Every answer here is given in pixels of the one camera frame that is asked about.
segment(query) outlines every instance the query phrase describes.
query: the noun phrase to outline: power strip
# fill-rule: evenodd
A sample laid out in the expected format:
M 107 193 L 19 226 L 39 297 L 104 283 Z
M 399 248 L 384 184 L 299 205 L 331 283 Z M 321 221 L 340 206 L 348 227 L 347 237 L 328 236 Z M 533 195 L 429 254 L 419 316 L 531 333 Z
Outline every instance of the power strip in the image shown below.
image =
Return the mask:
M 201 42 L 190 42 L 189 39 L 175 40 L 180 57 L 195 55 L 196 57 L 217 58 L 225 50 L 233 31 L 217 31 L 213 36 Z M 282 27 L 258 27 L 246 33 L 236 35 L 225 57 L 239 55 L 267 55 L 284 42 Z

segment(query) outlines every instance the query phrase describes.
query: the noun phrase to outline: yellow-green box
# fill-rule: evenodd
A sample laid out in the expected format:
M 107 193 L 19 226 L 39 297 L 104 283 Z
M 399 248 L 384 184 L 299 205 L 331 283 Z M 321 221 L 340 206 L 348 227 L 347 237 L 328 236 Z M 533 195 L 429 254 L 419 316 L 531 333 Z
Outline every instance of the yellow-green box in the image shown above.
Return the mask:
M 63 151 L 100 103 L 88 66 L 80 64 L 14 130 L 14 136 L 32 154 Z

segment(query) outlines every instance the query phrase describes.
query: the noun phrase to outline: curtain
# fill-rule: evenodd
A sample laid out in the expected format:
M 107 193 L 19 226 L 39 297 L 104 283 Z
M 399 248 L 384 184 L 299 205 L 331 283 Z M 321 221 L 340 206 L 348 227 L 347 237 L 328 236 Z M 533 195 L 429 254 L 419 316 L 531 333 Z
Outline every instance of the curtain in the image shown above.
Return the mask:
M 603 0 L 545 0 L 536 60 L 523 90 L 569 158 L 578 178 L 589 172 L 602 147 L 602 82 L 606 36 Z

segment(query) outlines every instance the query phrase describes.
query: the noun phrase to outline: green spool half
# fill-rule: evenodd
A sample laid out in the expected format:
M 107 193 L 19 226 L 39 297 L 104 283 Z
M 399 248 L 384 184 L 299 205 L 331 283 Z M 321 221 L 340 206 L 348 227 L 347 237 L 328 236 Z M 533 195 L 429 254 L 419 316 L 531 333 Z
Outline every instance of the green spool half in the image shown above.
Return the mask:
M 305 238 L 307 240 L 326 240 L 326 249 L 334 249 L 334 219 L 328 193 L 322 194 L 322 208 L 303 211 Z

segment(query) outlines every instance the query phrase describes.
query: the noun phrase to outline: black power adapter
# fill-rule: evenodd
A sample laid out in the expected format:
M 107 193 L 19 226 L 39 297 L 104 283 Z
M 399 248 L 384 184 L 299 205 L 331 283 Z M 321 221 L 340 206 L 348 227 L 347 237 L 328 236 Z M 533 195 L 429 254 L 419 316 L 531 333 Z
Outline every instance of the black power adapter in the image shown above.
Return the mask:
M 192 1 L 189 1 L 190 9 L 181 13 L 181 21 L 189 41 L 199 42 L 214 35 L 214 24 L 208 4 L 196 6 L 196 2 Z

PROBLEM: State how many lines of the data include the word "green", with nothing else.

OUTPUT OF THE EXERCISE: 4